- Exercise -
It is required that the lines from the top of the listing through the line with "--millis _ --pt" be reproduced exactly, excluding pictures.
=== Data ===
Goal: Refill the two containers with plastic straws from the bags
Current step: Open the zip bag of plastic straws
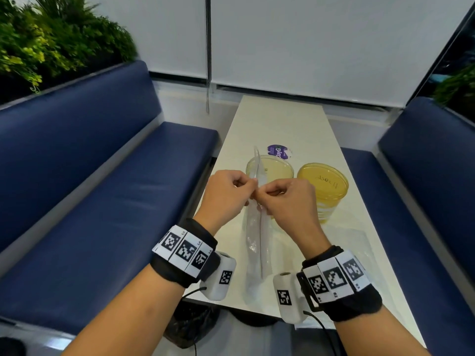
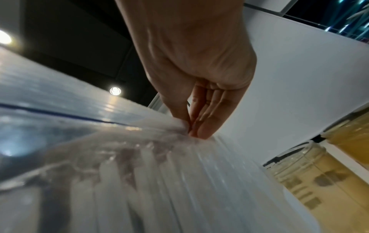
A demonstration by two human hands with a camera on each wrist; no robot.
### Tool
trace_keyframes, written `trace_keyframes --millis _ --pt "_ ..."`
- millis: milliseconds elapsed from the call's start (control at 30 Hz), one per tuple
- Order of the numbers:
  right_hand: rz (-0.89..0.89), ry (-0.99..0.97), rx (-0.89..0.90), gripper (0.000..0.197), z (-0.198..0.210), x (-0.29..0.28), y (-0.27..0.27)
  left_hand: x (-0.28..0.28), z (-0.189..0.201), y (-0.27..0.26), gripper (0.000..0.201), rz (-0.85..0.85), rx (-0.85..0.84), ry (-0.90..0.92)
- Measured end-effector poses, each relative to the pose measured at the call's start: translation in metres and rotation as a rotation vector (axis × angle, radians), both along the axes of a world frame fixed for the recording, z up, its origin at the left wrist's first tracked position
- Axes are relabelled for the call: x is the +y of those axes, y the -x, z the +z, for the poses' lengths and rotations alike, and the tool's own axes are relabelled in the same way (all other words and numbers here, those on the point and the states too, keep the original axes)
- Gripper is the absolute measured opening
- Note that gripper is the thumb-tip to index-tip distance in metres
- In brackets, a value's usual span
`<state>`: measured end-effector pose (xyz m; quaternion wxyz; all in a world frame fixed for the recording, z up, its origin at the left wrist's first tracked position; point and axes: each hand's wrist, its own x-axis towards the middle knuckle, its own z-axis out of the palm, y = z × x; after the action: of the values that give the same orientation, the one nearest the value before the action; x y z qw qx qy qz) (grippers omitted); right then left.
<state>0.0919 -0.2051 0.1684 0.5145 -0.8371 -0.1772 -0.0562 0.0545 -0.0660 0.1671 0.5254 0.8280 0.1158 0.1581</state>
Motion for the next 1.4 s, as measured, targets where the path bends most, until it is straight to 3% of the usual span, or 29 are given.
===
- Response below -
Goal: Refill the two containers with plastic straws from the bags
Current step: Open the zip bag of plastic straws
A demonstration by two human hands with a camera on each wrist; no robot.
### Tool
trace_keyframes, written `trace_keyframes --millis _ --pt "_ ..."`

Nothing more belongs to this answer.